# kortical.api.superhuman_calibration

# What is Superhuman Calibration?

Superhuman Calibration is the cornerstone of what we call Superhuman Automation: artificial intelligence which can perform a task at human accuracy or above.

Consider a classification task which is carried out entirely by humans, where the level of accuracy is 80%. Having built and optimised a model, we find that its accuracy is only 70% across the whole dataset; this is lower than the current human-driven process. Most businesses are only willing to automate a task if it surpasses human accuracy, be this for regulatory or customer experience purposes; this is a critical reason why currently 85% of AI projects are considered failures. On the other hand, crossing the superhuman boundary leads to typically 70% - 95% automation of a business function.

Using Superhuman Calibration, we identify a large subset of data where the ML classifier achieves an accuracy of 95%, which is better than humans by 15%. Although the classifier operates on slightly less data (80% automation of the entire task), it performs at superhuman accuracy, so is now feasible for businesses to automate. The following diagram represents the situation before and after applying calibration.

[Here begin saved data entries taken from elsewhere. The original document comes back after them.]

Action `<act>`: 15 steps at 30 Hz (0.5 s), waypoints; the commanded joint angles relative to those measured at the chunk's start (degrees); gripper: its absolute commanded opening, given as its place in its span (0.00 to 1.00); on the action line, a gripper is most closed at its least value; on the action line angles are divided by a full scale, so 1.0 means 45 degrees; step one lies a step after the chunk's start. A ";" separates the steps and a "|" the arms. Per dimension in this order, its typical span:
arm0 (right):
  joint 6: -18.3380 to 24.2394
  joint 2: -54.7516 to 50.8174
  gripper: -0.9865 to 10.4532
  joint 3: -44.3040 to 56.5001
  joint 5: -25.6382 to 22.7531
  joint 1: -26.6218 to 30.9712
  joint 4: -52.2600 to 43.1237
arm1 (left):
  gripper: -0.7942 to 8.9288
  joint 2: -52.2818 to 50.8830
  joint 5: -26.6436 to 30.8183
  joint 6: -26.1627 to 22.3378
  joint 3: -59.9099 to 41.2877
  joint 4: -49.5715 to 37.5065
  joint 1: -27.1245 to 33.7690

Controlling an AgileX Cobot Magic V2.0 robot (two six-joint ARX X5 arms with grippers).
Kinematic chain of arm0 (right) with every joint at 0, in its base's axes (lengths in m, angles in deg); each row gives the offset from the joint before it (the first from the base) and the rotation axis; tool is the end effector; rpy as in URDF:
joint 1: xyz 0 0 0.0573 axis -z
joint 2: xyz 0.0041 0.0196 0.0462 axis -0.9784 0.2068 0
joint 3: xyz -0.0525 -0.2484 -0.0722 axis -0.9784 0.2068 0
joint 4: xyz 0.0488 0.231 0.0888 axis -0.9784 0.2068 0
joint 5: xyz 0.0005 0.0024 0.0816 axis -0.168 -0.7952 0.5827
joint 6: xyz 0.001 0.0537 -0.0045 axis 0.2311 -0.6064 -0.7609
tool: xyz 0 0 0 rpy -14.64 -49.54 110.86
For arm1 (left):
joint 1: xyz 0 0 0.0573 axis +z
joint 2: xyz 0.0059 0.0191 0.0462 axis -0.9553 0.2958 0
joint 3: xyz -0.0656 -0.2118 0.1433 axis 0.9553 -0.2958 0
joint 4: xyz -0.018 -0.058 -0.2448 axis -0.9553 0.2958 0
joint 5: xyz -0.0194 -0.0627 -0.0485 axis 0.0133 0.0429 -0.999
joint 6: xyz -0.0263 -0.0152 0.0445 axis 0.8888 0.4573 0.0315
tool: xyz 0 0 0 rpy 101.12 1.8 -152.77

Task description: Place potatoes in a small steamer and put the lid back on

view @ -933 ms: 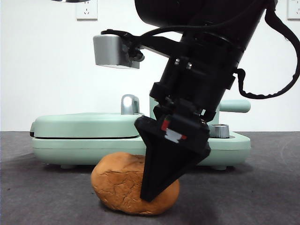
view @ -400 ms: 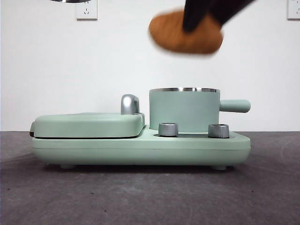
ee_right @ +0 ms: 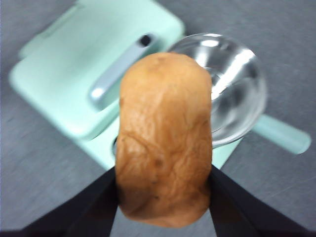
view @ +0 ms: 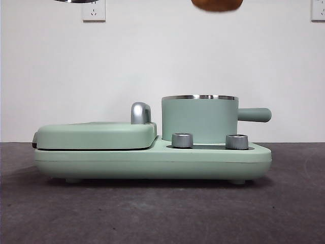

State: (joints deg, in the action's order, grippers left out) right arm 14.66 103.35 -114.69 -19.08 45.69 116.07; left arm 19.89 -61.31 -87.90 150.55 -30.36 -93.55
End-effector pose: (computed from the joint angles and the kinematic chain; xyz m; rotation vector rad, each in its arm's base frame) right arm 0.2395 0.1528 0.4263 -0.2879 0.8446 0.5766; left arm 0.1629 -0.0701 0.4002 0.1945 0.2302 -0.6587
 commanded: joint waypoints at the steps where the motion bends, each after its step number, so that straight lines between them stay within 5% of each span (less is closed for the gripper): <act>1: 0.0500 0.1389 0.26 -0.1054 0.0039 0.0437 0.0024 | 0.10 0.0010 -0.0019 0.0102 0.0228 -0.0427 -0.0019; 15: 0.1156 0.5362 0.26 -0.2375 0.0403 0.1452 -0.1132 | 0.10 0.0024 -0.0019 0.0121 0.0228 -0.0427 -0.0019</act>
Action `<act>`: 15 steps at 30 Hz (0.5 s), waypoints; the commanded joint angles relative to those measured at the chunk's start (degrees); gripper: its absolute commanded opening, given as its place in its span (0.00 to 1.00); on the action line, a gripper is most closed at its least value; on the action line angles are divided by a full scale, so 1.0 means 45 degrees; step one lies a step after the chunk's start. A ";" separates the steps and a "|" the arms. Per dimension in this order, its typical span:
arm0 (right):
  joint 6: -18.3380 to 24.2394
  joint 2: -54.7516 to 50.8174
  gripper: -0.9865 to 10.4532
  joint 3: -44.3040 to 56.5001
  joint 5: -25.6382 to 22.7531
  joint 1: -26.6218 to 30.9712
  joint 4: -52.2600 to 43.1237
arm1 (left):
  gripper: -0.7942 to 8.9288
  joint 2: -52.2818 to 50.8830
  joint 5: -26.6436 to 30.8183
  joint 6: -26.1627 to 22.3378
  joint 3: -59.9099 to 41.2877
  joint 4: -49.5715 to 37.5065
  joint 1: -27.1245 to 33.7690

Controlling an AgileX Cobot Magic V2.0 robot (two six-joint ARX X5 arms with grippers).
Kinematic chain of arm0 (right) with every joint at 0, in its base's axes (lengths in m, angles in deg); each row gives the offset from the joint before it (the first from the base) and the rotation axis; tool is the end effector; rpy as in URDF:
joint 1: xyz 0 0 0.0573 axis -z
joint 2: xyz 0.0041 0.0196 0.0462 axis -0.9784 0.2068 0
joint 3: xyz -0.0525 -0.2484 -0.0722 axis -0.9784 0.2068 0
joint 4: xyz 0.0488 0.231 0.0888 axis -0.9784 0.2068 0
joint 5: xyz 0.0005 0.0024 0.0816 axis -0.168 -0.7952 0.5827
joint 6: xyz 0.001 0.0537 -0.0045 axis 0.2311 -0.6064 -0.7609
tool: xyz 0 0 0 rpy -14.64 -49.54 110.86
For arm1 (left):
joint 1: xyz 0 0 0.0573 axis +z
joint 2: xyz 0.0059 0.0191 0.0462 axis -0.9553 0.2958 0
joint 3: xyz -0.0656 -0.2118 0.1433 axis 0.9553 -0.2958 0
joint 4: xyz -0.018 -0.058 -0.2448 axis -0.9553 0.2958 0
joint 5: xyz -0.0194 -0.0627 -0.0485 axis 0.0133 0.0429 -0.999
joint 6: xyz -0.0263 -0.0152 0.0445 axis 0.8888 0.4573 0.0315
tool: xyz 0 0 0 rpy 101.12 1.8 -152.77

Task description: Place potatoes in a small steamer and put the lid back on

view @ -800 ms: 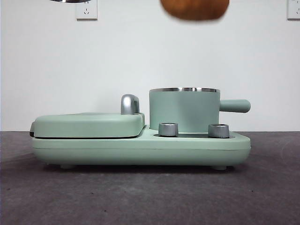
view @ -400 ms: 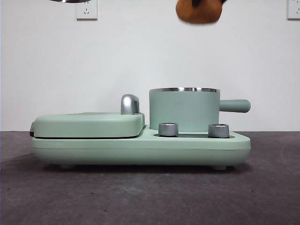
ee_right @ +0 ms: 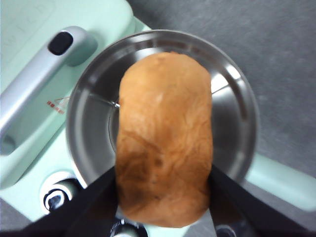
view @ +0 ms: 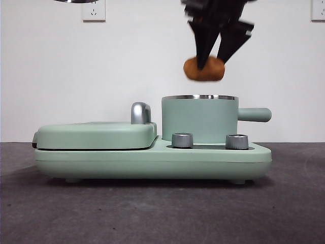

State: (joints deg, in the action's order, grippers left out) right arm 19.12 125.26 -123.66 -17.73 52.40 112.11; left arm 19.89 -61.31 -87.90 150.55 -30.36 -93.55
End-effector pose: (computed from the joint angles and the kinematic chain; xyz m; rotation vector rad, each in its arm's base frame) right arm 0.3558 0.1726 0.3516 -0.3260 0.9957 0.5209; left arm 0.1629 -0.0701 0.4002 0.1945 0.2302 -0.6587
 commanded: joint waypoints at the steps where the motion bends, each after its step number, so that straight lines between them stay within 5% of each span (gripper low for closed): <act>1: 0.0170 0.0709 0.26 -0.0384 0.0121 0.0010 -0.0379 | 0.10 0.0024 -0.0019 0.0160 0.0228 -0.0427 -0.0019; 15: 0.0160 0.2395 0.26 -0.0384 0.0039 0.0107 -0.0806 | 0.10 0.0024 -0.0019 0.0199 0.0228 -0.0423 -0.0019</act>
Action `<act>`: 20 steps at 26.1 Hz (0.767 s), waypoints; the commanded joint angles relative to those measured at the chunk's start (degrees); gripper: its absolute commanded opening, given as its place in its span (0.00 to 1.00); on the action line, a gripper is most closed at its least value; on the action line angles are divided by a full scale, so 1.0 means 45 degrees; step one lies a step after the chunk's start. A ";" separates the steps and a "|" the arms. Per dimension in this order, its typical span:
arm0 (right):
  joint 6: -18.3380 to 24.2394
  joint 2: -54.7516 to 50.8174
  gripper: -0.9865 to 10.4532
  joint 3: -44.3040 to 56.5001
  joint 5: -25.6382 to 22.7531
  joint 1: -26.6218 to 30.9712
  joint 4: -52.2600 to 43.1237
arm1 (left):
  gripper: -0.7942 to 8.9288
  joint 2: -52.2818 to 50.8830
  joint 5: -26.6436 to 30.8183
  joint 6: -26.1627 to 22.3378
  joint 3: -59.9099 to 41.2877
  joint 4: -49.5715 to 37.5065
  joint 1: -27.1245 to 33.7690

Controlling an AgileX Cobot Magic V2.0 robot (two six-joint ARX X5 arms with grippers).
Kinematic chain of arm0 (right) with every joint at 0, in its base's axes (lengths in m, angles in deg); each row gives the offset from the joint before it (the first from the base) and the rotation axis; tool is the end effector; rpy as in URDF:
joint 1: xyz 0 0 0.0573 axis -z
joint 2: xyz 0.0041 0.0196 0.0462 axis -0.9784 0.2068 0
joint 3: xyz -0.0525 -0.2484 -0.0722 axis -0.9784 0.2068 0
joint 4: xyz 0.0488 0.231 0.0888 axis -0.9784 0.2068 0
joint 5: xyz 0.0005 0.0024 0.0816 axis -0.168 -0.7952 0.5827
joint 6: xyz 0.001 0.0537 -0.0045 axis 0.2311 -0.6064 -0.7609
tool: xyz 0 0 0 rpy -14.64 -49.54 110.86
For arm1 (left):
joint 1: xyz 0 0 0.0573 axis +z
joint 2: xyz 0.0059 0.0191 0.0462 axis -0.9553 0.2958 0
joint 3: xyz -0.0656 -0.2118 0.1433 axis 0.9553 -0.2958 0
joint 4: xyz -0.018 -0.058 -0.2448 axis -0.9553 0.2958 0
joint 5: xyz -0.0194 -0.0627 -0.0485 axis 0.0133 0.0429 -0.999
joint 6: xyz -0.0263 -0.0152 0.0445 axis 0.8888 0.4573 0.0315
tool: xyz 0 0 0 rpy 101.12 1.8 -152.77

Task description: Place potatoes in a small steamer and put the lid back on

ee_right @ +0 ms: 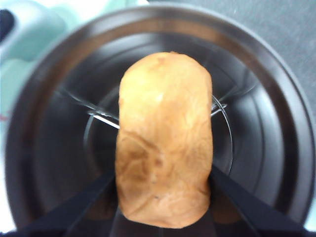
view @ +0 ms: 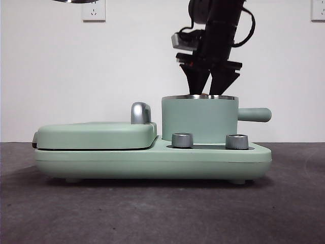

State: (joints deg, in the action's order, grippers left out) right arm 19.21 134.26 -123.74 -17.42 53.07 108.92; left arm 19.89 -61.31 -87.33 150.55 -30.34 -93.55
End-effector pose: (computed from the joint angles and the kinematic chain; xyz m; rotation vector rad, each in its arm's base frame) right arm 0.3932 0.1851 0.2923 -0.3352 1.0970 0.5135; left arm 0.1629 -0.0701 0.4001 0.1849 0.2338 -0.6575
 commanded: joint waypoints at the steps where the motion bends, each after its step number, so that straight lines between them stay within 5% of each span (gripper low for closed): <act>1: 0.0146 0.0413 0.26 -0.0364 -0.0044 -0.0044 -0.0102 | 0.10 0.0024 -0.0019 0.0073 0.0228 -0.0423 -0.0019; 14: 0.0141 0.0432 0.27 -0.0364 0.0044 0.0015 -0.0384 | 0.10 0.0024 -0.0024 0.0073 0.0228 -0.0423 -0.0024; 20: 0.0092 0.0432 0.35 -0.0364 0.0627 0.0015 -0.0369 | 0.10 0.0024 -0.0024 0.0078 0.0228 -0.0398 -0.0024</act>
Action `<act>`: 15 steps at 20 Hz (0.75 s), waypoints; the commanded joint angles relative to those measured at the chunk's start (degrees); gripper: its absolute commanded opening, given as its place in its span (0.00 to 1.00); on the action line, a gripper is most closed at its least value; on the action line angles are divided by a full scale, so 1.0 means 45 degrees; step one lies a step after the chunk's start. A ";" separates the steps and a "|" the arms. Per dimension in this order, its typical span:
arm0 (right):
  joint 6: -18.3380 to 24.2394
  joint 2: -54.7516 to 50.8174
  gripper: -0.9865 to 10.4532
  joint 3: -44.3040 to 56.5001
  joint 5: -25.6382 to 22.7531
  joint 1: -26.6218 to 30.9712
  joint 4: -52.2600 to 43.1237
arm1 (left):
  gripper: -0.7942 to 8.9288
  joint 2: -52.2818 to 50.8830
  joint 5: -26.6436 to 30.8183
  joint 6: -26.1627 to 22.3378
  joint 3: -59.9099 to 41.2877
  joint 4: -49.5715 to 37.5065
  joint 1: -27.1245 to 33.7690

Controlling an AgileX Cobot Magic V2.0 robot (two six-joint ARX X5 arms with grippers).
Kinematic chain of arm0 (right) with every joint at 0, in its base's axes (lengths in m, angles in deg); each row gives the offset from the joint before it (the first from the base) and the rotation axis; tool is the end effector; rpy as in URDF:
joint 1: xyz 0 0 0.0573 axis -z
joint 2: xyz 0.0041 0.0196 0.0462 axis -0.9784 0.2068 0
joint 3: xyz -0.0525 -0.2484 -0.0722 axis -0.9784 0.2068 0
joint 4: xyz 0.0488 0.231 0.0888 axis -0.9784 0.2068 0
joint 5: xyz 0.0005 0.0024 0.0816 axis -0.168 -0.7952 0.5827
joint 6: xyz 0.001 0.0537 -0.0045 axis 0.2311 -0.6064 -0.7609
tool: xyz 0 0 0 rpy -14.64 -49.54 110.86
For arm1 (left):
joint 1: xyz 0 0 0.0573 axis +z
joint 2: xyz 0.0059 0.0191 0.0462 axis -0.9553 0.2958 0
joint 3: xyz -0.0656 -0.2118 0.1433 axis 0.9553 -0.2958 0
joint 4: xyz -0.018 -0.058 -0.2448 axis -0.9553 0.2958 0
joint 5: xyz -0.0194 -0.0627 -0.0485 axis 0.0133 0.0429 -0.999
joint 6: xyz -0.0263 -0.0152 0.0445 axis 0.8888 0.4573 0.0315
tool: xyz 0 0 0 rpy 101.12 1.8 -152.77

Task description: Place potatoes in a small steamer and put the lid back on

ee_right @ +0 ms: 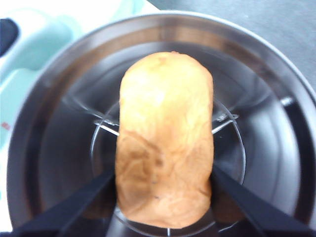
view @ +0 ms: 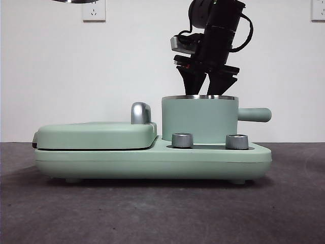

Before calibration (not superhuman, not feasible) After calibration (superhuman and feasible!)

Having calibrated, we can now introduce automation into the process: 80% of all classifications are made by the model, and only 20% of classifications are manual (the subset of data that ML could not address confidently). Wherever the model does make predictions, it does so with better accuracy than humans. Furthermore, Superhuman Automation will be possible for a higher proportion of cases as more training data is collected over time.

Quite simply, Superhuman Calibration allows us to improve ML by identifying a subset of tasks where a model can perform at superhuman levels. This key technology is wrapped with various tools and processes to form Kortical's Superhuman Automation approach, which allows experienced domain experts to keep improving their AI over time and help it adapt to new types of data.

# How does it work?

Many people think of yhat_probs as a synonym for true probability; while they are definitely correlated, we cannot choose a target confidence of 0.7 and expect to be right 70% of the time. We also have to account for the density of observations for various yhat values, non-linearities that this introduces as well as interplay with the other classes and their thresholds. In this optimisation step we find individual thresholds for each class that allows us to best achieve the overall goal.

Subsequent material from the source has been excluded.